By Bukola Adewumi
Abuja – The UN Food and Agriculture Organisation (FAO) has warned on the rising hunger in Africa, particularly in Sub-Saharan Africa.
Abebe Haile-Gabriel, the organisation’s Assistant Director-General and Regional Representative for Africa said this in a statement on Tuesday in Abuja.
According to him, hunger is on the rise in all regions of Africa, particularly in Sub-Saharan Africa, and a healthy diet has become an out-of-reach luxury item for many Africans.
He said that without considering the impacts of COVID-19, Africa was significantly off track to meet the agreed goal of ending hunger by 2030, adding that the evidence was stark.
“This week, the UN Food and Agriculture Organisation, together with four other UN agencies, launched the State of Food Security and Nutrition in the World (SOFI) report, the most authoritative global study of its kind.’’
He said the report found that Africa had the highest prevalence of undernourishment more than twice the global average and the fastest growth in the number of hungry people compared to other regions.
He said that if recent trends persist, Africa would overtake Asia to become the region with the highest number of undernourished people, accounting for half of the total in 2030.
“This amounts to enormous lost potential for individuals, communities, economies and nations.

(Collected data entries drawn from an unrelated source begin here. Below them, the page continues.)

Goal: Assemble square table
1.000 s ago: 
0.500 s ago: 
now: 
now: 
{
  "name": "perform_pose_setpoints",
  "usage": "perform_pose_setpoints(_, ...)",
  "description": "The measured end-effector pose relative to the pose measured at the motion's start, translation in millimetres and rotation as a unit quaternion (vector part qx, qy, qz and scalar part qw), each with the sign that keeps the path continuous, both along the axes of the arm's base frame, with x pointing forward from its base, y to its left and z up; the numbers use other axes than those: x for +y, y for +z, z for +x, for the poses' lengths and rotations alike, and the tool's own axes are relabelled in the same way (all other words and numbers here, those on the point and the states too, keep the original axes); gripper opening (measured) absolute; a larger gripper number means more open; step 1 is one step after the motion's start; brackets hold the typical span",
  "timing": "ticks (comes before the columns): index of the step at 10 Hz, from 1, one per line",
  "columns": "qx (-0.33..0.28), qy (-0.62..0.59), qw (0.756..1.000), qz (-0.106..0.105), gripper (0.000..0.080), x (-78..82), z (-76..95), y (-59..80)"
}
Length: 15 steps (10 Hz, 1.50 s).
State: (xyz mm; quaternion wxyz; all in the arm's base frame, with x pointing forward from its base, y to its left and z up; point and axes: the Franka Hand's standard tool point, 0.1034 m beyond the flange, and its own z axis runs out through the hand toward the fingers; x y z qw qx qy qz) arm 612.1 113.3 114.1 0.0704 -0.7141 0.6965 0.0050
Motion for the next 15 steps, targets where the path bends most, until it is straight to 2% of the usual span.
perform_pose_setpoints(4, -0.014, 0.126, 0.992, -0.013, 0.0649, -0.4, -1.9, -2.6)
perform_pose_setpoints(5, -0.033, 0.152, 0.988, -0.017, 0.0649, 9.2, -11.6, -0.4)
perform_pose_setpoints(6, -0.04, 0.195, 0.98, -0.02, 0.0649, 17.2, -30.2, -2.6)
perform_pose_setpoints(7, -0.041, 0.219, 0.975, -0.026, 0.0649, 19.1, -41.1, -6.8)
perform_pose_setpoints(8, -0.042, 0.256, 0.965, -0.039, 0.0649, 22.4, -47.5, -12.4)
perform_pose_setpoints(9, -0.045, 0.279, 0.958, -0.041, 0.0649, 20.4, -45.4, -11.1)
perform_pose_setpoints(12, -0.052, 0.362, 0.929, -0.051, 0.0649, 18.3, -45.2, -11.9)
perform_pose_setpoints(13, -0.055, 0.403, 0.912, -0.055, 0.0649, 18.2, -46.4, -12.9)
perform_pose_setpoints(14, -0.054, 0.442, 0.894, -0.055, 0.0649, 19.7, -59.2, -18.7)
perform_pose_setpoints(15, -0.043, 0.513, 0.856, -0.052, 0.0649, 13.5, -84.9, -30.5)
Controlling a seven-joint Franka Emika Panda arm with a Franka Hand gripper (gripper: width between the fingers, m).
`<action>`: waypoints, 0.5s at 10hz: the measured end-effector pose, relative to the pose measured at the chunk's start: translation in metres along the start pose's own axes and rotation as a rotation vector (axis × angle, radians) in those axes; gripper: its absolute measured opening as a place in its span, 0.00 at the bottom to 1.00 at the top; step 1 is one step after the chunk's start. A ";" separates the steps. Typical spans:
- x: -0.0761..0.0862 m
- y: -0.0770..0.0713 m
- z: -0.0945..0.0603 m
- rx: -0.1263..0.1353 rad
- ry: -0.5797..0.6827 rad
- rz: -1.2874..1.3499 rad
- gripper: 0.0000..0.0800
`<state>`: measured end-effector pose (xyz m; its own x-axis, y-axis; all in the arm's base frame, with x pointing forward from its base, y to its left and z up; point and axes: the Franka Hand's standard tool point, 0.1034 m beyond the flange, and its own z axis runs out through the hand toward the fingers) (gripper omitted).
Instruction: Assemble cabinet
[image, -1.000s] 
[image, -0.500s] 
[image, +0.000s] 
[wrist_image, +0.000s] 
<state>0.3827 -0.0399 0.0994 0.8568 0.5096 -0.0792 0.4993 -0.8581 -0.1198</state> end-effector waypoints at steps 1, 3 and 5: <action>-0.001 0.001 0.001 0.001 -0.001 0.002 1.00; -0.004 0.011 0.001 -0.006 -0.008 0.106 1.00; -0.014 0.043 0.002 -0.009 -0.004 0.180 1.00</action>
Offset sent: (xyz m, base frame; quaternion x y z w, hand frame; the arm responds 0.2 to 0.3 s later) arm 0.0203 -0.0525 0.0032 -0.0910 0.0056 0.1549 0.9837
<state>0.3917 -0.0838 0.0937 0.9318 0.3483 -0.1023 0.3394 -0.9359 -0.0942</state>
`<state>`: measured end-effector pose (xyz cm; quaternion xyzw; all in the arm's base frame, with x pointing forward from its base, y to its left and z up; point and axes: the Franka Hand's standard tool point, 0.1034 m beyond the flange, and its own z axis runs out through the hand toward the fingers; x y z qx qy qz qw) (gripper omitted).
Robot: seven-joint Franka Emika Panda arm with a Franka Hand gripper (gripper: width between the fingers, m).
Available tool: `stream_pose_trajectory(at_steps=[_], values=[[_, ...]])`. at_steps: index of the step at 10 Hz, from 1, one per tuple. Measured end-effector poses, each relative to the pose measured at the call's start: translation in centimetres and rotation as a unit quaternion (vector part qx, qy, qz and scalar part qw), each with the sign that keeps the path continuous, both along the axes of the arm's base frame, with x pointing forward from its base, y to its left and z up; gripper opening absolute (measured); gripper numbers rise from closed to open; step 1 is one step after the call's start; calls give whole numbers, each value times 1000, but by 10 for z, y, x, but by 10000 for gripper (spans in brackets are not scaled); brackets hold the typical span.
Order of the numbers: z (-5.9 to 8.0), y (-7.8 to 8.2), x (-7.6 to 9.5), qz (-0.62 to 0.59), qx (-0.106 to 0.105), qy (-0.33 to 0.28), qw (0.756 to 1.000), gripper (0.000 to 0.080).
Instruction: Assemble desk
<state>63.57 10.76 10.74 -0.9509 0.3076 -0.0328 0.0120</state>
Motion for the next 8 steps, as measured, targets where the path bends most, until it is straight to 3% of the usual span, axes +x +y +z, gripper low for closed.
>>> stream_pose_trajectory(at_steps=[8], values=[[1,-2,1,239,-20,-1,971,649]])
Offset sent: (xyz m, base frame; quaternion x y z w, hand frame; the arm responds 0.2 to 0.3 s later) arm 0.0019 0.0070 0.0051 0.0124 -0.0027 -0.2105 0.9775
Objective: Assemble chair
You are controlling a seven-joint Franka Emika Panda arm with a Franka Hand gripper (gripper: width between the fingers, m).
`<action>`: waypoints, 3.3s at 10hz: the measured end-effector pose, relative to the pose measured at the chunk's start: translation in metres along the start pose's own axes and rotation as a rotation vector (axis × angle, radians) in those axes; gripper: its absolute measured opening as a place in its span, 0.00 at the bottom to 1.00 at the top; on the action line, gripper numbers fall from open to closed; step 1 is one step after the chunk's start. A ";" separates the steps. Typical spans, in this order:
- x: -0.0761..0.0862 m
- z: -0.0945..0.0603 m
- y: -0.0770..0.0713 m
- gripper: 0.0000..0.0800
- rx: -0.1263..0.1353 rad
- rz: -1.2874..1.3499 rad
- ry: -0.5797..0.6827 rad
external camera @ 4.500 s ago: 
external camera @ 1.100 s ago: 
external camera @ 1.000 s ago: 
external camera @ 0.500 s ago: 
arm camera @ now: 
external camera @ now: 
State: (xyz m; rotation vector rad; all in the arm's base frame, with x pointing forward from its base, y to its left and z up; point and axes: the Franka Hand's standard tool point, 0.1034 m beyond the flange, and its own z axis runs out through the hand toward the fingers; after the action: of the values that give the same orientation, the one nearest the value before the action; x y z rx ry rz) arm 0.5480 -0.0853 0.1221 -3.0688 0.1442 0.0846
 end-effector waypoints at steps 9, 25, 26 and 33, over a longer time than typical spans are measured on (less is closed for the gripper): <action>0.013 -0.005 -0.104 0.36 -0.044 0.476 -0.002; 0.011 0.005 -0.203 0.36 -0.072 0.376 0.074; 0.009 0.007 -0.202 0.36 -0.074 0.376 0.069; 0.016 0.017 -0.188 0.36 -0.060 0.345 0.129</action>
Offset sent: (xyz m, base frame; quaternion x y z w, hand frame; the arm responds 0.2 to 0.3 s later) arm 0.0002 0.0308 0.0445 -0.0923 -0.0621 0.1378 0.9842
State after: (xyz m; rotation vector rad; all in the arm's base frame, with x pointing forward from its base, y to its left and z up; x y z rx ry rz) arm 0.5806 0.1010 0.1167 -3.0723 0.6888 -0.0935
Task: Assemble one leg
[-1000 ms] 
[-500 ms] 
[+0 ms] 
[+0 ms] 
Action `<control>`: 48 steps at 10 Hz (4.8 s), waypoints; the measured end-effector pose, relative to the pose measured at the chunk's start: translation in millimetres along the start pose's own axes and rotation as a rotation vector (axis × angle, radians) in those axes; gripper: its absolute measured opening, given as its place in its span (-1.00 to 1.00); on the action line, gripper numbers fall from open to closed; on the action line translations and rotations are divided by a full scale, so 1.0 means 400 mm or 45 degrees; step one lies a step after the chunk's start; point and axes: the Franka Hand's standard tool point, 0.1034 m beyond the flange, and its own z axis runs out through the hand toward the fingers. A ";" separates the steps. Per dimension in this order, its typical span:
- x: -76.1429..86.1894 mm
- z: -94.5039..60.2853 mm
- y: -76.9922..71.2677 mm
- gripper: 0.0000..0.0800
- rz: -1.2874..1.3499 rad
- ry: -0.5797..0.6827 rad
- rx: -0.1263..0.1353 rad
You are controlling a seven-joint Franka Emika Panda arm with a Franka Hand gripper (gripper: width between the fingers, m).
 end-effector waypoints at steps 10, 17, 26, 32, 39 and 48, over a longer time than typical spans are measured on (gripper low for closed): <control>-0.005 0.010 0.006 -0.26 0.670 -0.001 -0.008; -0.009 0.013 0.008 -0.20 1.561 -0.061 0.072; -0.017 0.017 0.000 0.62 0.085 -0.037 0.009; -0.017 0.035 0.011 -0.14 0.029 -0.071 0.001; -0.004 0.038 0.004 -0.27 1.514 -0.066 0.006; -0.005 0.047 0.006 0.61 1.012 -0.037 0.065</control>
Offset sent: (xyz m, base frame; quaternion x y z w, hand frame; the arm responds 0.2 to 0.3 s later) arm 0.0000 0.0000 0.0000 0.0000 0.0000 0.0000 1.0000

COVID-19 is compounding the problem.
“Disruptions to food supply and livelihoods mean that many households are facing increased difficulties in accessing nutritious foods, particularly for the poorest and most vulnerable,” he said.
Haile -Gabriel said that preliminary projections outlined in the report suggested that COVID-19 could add an additional 83 to 132 million people globally to the ranks of the undernourished.
He said that a healthy diet must not be a luxury, stressing that the cost of a healthy diet was above the international poverty line.
According to him, this means that people earning less than 1.90 dollars per day cannot afford to eat adequate calories and nutrients from diverse food groups.
He said that if compared to other regions, this affordability posed the greatest challenge in Africa, where a healthy diet was beyond the means of nearly a billion people.
He said in West Africa, more than 80 per cent of the population was estimated to not be able to afford a healthy diet which was the highest percentage globally.
“In sub-Saharan Africa, a healthy diet costs 3.2 times more than the poverty line, and the situation is even worse in countries with a protracted crisis such as conflict.
“The poverty line itself needs to be reviewed to include the cost of nutritious food as a basic cost of living,” he said.